(506c) Cell Fate Determination by Multiple Signaling Pathways: Genome-Wide Analysis and Modeling of Pattern Formation in Drosophila Egg Development | AIChE

(506c) Cell Fate Determination by Multiple Signaling Pathways: Genome-Wide Analysis and Modeling of Pattern Formation in Drosophila Egg Development

Authors 

Bristow, C. A. - Presenter, Princeton University
Yakoby, N. - Presenter, Princeton University
Kalifa, R. - Presenter, Princeton University
Schupbach, G. - Presenter, Princeton University


In development, intracellular signaling pathways act together to regulate spatiotemporal patterns of gene expression and guide tissue morphogenesis.1 We use fruit fly egg development (oogenesis) as an experimental system to investigate how a combination of signaling pathways control gene expression in developing epithelial layers.2 During oogenesis, two main pathways control pattern formation and eggshell morphology. The first pathway is controlled by the epidermal growth factor receptor (EGFR), and the second is controlled by the fly homolog to the mammalian bone morphogenetic protein (BMP) receptor. Gene expression induced by a combination of EGFR and BMP pathways establishes the dorsoventral polarity of the egg and of the future Drosophila embryo. While multiple genes have been found to require both pathways for their expression, the total number of the genes responding to both EGFR and BMP in oogenesis and their spatial patterns is still unknown.3 As a first step to identifying the genes controlled by EGFR and BMP signaling, we conducted a genome wide screen using Affymetrix GeneChip microarrays and have validated the results of this screen in large-scale quantitative real-time PCR and in situ hybridization experiments. As an example, two genes, pipe and rhomboid, identified by these approaches were studied in detail using a combination of computational modeling and experiments. Pipe, an enzyme critical for transmission of the dorsoventral polarity from the egg to the embryo is repressed by EGFR activity and was found, in our screen, to be activated by BMP signaling.4 We use simple reaction-diffusion modeling to interpret how EGFR and BMP pathways establish the spatial pattern of pipe expression. The second gene is rhomboid, an intracellular protease that is involved in a positive feedback loop in the EGFR network.5 We have discovered that, at the level of a single cell, the expression of rhomboid exhibits a nonmonotonic dependence on the level of activation of both EGFR and BMP pathways. We use the experimentally observed spatial patterns of rhomboid expression in multiple genetic backgrounds to infer the quantitative input/output maps that convert the levels of EGFR and BMP signals into the level of rhomboid expression in oogenesis. The combination of genomics, genetic approaches, and computational modeling should reveal new expression patterns that will elucidate cell fate determination by multiple intracellular signaling pathways.

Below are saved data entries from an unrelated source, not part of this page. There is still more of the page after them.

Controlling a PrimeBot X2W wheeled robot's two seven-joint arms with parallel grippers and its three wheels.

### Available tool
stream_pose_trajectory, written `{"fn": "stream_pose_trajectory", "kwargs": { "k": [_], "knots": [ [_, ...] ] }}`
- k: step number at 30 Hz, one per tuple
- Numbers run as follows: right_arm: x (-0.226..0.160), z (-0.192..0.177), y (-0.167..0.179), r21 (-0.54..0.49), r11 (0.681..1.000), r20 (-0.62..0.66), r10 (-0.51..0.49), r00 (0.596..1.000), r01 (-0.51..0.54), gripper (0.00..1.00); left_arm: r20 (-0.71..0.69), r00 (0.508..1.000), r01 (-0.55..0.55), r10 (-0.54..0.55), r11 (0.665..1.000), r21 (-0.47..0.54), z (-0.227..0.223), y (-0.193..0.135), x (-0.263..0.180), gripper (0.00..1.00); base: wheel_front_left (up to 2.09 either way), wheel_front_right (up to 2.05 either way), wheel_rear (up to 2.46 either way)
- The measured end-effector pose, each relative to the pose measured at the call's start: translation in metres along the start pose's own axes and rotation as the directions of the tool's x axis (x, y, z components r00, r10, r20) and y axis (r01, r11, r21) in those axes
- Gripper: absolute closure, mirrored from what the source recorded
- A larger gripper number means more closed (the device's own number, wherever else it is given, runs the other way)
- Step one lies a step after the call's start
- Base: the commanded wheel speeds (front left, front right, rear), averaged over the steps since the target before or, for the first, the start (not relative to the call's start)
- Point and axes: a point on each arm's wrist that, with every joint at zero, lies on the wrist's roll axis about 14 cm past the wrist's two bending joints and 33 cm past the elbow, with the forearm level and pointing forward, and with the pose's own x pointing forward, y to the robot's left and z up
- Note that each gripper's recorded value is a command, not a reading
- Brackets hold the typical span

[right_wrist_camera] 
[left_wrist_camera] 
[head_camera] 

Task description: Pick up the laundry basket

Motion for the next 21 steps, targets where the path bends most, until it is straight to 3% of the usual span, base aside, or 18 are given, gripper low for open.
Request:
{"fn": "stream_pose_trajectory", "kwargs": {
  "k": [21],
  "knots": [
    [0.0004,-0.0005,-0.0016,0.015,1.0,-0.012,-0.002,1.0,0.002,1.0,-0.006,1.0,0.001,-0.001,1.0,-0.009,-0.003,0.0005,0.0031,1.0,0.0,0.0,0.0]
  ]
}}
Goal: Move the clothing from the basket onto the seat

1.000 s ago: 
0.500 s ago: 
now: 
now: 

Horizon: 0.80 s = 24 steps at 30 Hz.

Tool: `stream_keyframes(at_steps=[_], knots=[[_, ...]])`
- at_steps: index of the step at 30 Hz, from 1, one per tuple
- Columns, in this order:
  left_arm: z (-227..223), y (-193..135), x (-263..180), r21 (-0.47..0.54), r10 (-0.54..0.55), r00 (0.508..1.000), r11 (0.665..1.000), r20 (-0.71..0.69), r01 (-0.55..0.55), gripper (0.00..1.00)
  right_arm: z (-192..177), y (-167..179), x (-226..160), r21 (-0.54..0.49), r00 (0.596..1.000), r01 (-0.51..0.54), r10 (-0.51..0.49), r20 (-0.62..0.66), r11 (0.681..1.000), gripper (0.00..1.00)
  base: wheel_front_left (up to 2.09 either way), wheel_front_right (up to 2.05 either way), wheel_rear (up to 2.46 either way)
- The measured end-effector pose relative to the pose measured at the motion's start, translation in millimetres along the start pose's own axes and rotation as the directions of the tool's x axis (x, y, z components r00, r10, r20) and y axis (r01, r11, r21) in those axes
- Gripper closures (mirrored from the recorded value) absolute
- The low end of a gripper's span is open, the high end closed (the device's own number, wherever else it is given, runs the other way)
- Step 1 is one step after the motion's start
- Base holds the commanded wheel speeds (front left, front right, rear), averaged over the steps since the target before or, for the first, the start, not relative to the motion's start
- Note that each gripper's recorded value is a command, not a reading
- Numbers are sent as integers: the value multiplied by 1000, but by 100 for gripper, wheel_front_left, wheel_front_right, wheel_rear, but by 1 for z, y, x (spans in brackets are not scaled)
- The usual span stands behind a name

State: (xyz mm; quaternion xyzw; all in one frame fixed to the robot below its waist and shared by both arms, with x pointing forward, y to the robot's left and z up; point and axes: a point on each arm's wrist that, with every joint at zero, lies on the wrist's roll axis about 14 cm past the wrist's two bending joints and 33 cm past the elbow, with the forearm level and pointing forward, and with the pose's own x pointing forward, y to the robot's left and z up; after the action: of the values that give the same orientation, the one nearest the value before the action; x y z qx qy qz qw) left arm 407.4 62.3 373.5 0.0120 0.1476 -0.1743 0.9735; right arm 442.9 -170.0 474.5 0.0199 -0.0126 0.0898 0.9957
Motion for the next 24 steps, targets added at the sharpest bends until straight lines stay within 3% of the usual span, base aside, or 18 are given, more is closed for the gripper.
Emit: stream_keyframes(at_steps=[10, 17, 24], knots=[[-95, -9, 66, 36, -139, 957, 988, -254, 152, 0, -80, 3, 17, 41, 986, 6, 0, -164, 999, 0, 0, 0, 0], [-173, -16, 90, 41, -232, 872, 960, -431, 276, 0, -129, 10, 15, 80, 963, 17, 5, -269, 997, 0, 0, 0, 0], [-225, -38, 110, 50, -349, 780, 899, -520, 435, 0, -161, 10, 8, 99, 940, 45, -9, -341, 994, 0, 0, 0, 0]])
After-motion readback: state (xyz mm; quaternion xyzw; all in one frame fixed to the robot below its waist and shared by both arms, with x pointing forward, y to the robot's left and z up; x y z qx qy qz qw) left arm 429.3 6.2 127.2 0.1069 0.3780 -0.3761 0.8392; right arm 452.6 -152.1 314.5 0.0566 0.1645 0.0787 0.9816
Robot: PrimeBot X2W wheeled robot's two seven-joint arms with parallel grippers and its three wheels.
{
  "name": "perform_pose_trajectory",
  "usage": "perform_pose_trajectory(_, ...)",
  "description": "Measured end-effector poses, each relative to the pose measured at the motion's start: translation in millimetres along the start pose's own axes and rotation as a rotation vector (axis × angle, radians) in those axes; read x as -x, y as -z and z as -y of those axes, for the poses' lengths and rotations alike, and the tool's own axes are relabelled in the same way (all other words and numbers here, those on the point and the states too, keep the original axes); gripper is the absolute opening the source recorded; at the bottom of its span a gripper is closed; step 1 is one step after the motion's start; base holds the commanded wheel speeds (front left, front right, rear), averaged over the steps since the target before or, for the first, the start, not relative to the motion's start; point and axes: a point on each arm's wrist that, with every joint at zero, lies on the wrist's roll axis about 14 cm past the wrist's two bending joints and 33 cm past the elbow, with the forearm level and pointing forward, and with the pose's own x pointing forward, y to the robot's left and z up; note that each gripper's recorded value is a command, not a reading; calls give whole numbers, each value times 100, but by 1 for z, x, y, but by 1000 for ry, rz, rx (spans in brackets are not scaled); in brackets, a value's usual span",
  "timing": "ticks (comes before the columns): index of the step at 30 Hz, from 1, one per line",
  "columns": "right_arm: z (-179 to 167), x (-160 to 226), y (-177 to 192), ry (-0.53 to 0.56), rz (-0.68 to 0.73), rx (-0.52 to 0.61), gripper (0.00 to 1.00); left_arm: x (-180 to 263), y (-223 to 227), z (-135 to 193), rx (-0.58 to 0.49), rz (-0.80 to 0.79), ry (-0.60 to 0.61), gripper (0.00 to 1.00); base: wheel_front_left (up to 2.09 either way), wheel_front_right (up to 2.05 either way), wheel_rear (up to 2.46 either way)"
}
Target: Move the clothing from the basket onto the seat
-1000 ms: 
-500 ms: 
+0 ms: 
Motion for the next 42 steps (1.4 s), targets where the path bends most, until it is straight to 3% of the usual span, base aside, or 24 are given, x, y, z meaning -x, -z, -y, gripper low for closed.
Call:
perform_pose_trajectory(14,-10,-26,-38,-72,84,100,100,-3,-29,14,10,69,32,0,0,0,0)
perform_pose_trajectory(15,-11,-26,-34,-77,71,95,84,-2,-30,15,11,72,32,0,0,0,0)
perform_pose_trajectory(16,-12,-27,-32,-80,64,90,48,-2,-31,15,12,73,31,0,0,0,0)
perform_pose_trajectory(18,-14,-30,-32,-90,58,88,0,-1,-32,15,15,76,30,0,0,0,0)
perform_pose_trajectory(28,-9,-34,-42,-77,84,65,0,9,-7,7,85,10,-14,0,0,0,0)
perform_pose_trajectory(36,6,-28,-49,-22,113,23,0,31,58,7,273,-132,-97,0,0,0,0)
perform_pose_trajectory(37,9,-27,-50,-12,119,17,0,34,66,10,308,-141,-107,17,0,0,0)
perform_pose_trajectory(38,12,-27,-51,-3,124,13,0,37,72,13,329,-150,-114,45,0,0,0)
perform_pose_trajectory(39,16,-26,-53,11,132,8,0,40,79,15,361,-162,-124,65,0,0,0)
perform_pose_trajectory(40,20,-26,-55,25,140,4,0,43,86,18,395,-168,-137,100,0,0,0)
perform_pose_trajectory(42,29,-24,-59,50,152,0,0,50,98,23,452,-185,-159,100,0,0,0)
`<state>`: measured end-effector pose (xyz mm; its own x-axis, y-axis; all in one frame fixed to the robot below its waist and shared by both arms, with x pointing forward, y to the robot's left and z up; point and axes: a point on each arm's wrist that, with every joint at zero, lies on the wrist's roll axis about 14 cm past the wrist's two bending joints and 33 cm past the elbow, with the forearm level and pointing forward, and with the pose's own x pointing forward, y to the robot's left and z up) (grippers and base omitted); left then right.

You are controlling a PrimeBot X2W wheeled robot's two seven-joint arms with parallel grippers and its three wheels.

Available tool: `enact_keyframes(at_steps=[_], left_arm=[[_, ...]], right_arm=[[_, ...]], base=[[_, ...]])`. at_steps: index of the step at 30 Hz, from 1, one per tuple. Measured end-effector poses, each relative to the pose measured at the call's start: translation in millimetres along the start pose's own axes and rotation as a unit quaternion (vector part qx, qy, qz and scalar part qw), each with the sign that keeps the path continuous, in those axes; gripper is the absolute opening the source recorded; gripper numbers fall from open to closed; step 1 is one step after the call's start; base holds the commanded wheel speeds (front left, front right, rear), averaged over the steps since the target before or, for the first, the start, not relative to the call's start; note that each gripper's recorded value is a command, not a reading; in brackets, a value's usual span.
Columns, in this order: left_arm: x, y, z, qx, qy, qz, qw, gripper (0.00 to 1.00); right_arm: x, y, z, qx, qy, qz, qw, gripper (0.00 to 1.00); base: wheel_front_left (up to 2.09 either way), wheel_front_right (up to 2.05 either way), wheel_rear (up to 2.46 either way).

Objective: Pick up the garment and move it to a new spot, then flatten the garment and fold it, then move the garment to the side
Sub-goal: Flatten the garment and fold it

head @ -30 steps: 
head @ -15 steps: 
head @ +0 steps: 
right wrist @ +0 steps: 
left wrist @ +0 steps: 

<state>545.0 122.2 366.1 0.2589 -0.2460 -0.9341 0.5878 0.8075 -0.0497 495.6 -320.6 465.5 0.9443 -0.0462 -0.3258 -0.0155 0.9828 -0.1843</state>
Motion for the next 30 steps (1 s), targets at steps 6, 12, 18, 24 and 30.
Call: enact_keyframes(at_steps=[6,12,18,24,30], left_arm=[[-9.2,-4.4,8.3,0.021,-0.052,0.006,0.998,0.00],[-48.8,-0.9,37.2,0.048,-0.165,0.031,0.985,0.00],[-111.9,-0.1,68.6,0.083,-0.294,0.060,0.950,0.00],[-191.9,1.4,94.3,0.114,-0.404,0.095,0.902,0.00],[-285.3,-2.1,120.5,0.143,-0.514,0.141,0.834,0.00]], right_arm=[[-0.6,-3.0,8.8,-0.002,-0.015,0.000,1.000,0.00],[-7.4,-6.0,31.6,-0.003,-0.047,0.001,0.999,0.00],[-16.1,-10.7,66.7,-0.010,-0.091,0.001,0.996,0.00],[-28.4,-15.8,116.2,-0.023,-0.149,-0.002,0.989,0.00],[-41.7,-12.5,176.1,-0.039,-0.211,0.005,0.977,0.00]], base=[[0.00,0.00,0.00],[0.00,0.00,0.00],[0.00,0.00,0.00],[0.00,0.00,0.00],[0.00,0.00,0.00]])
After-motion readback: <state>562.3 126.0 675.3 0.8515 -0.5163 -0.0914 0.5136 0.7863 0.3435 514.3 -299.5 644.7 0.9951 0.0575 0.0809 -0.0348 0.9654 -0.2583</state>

1 A. Martinez-Arias and A. Stewart, Molecular principles of animal development. (Oxford University Press, New York, 2002).

2 S. Y. Shvartsman, Aiche Journal 51 (5), 1312-1318 (2005).

3 N. Yakoby, C. A. Bristow, R. Kalifa, I. Guzman, M. P. Rossi, Y. Gogotsi, T. Schupbach, and S. Y. Shvartsman, Systems Biology, in press (2005).

4 A. Amiri and D. Stein, Curr Biol 12 (15), R532-534 (2002).

5 N. Barkai and B. Z. Shilo, Curr Biol 12 (14), R493-495 (2002).